Only an exact, line-for-line copy of the data will serve as the answer.

:: The records

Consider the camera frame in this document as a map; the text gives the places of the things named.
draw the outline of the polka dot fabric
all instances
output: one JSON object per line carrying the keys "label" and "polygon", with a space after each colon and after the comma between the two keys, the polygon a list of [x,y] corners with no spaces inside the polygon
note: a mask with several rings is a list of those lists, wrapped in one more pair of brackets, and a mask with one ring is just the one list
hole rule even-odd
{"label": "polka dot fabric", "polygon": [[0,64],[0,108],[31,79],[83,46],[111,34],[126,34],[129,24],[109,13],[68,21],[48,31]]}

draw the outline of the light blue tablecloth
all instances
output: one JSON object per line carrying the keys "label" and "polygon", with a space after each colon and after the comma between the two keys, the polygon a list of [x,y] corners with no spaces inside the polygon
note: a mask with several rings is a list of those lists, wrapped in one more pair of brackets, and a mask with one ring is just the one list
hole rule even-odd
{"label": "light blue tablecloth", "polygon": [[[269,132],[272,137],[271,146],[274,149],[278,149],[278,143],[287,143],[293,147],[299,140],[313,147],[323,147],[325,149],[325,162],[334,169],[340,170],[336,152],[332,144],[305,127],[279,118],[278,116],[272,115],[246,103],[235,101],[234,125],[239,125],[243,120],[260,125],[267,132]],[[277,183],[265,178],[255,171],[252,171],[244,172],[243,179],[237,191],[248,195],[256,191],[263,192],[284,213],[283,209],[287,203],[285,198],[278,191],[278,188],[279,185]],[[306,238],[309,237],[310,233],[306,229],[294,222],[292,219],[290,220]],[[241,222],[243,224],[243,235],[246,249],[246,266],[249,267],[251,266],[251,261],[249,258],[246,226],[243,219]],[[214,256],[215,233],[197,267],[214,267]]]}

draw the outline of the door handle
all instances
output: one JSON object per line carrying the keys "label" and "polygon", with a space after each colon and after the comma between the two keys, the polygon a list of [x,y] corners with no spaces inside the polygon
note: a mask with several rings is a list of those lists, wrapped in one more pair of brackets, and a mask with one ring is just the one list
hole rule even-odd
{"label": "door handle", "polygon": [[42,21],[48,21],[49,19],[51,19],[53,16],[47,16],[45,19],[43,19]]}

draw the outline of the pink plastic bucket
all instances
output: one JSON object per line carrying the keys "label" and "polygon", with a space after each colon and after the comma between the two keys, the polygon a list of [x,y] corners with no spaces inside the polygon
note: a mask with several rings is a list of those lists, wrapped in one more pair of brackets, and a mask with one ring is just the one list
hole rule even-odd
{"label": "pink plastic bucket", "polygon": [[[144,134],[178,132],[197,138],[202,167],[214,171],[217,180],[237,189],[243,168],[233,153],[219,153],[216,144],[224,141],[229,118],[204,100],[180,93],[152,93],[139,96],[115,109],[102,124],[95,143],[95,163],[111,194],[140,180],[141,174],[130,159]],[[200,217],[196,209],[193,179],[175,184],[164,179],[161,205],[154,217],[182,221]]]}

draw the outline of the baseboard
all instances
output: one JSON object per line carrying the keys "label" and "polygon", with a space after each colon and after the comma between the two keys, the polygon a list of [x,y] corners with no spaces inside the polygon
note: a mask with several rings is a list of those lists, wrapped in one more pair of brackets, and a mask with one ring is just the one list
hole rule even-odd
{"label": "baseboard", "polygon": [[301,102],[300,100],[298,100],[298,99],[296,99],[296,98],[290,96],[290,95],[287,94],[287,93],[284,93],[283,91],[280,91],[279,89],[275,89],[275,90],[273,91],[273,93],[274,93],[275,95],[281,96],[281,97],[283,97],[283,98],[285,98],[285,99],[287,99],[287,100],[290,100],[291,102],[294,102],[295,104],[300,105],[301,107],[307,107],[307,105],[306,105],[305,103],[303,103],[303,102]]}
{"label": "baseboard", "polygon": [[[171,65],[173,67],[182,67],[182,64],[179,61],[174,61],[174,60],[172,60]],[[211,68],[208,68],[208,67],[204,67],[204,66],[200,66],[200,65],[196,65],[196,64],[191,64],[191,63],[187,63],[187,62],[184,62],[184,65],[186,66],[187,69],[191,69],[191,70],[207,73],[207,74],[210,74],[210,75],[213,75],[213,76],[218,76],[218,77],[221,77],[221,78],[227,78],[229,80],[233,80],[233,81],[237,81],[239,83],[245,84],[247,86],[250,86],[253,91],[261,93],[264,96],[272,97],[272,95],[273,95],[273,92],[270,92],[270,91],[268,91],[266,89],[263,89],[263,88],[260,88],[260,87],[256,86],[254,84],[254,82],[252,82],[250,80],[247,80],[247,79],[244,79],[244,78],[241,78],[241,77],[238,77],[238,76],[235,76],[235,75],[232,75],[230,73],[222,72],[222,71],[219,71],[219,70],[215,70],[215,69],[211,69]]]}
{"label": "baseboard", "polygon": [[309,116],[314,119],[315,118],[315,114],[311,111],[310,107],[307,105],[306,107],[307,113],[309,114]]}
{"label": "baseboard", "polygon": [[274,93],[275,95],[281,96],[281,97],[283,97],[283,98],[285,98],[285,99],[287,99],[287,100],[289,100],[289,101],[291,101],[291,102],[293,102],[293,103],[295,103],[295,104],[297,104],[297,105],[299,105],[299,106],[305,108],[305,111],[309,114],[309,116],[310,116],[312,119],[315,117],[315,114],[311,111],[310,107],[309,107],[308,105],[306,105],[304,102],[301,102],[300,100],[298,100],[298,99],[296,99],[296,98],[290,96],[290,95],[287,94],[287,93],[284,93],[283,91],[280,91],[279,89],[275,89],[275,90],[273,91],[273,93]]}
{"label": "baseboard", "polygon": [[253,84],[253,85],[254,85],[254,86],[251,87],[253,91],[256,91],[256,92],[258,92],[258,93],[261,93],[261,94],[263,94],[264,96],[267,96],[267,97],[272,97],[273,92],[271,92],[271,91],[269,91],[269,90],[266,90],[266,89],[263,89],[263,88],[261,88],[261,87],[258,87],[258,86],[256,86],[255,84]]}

::::

Result below
Consider the camera frame in this document as a map; the text gives the places of the things named.
draw the outline of the polka dot fabric
all instances
output: one JSON object per line carrying the keys "label" and "polygon", with a space after each colon and after the comma between the two keys, the polygon a list of [x,y] corners with no spaces inside the polygon
note: a mask with several rings is a list of those lists, wrapped in one more pair of brackets, and a mask with one ring is just the one list
hole rule even-odd
{"label": "polka dot fabric", "polygon": [[0,64],[0,108],[31,79],[83,46],[111,34],[126,34],[129,24],[109,13],[68,21],[48,31]]}

draw the outline of the light blue tablecloth
all instances
output: one JSON object per line carrying the keys "label" and "polygon", with a space after each colon and after the comma between the two keys, the polygon a list of [x,y] corners with no spaces inside the polygon
note: a mask with several rings is a list of those lists, wrapped in one more pair of brackets, and a mask with one ring is just the one list
hole rule even-odd
{"label": "light blue tablecloth", "polygon": [[[269,132],[272,137],[271,146],[274,149],[278,149],[278,143],[287,143],[293,147],[299,140],[313,147],[323,147],[325,149],[325,162],[334,169],[340,170],[336,152],[332,144],[305,127],[279,118],[278,116],[272,115],[246,103],[235,101],[234,125],[239,125],[243,120],[260,125],[267,132]],[[277,183],[265,178],[255,171],[252,171],[244,172],[243,179],[237,191],[248,195],[256,191],[263,192],[284,213],[283,209],[287,203],[285,198],[278,191],[278,188],[279,185]],[[306,238],[309,237],[310,233],[306,229],[294,222],[292,219],[290,220]],[[241,222],[243,224],[243,235],[246,249],[246,266],[249,267],[251,266],[251,261],[249,258],[246,226],[243,219]],[[214,256],[215,233],[197,267],[214,267]]]}

draw the outline of the door handle
all instances
output: one JSON object per line carrying the keys "label" and "polygon", with a space after each colon and after the comma between the two keys, the polygon a list of [x,y] corners with no spaces inside the polygon
note: a mask with several rings is a list of those lists, wrapped in one more pair of brackets, and a mask with one ring is just the one list
hole rule even-odd
{"label": "door handle", "polygon": [[42,21],[48,21],[49,19],[51,19],[53,16],[47,16],[45,19],[43,19]]}

draw the outline of the pink plastic bucket
all instances
output: one JSON object per line carrying the keys "label" and "polygon", with a space after each colon and after the comma between the two keys, the polygon a list of [x,y] corners with no spaces inside the polygon
note: a mask with several rings is a list of those lists, wrapped in one more pair of brackets, and a mask with one ring is just the one list
hole rule even-odd
{"label": "pink plastic bucket", "polygon": [[[144,134],[178,132],[197,138],[202,167],[214,171],[217,180],[237,189],[243,168],[233,153],[219,153],[216,144],[224,141],[229,118],[204,100],[180,93],[152,93],[139,96],[115,109],[102,124],[95,143],[95,163],[111,194],[140,180],[141,174],[130,159]],[[200,217],[196,209],[193,179],[175,184],[164,179],[161,205],[154,217],[182,221]]]}

draw the outline of the baseboard
all instances
output: one JSON object per line carrying the keys "label" and "polygon", with a space after each colon and after the comma between the two keys, the polygon a list of [x,y] corners with no spaces inside the polygon
note: a mask with several rings is a list of those lists, wrapped in one more pair of brackets, and a mask with one ring is just the one list
hole rule even-odd
{"label": "baseboard", "polygon": [[301,102],[300,100],[298,100],[298,99],[296,99],[296,98],[290,96],[290,95],[287,94],[287,93],[284,93],[283,91],[280,91],[279,89],[275,89],[275,90],[273,91],[273,93],[274,93],[275,95],[281,96],[281,97],[283,97],[283,98],[285,98],[285,99],[287,99],[287,100],[290,100],[291,102],[294,102],[295,104],[300,105],[301,107],[307,107],[307,105],[306,105],[305,103],[303,103],[303,102]]}
{"label": "baseboard", "polygon": [[[171,65],[173,67],[182,67],[182,64],[179,61],[174,61],[174,60],[172,60]],[[211,68],[208,68],[208,67],[204,67],[204,66],[200,66],[200,65],[196,65],[196,64],[191,64],[191,63],[187,63],[187,62],[184,62],[184,65],[186,66],[187,69],[191,69],[191,70],[207,73],[207,74],[210,74],[210,75],[213,75],[213,76],[218,76],[218,77],[221,77],[221,78],[227,78],[229,80],[233,80],[233,81],[237,81],[239,83],[245,84],[247,86],[250,86],[253,91],[261,93],[264,96],[272,97],[272,95],[273,95],[273,92],[270,92],[270,91],[268,91],[266,89],[263,89],[263,88],[260,88],[260,87],[256,86],[254,84],[254,82],[252,82],[250,80],[247,80],[247,79],[244,79],[244,78],[241,78],[241,77],[238,77],[238,76],[235,76],[235,75],[232,75],[230,73],[222,72],[222,71],[219,71],[219,70],[215,70],[215,69],[211,69]]]}
{"label": "baseboard", "polygon": [[309,116],[314,119],[315,118],[315,114],[311,111],[310,107],[307,105],[306,107],[307,113],[309,114]]}
{"label": "baseboard", "polygon": [[274,93],[275,95],[281,96],[281,97],[283,97],[283,98],[285,98],[285,99],[287,99],[287,100],[289,100],[289,101],[291,101],[291,102],[293,102],[293,103],[295,103],[295,104],[297,104],[297,105],[299,105],[299,106],[305,108],[305,111],[309,114],[309,116],[310,116],[312,119],[315,117],[315,114],[311,111],[310,107],[309,107],[308,105],[306,105],[304,102],[301,102],[300,100],[298,100],[298,99],[296,99],[296,98],[290,96],[290,95],[287,94],[287,93],[284,93],[283,91],[280,91],[279,89],[275,89],[275,90],[273,91],[273,93]]}
{"label": "baseboard", "polygon": [[253,84],[253,85],[254,85],[254,86],[251,87],[253,91],[256,91],[256,92],[258,92],[258,93],[261,93],[261,94],[263,94],[264,96],[267,96],[267,97],[272,97],[273,92],[271,92],[271,91],[269,91],[269,90],[266,90],[266,89],[263,89],[263,88],[261,88],[261,87],[258,87],[258,86],[256,86],[255,84]]}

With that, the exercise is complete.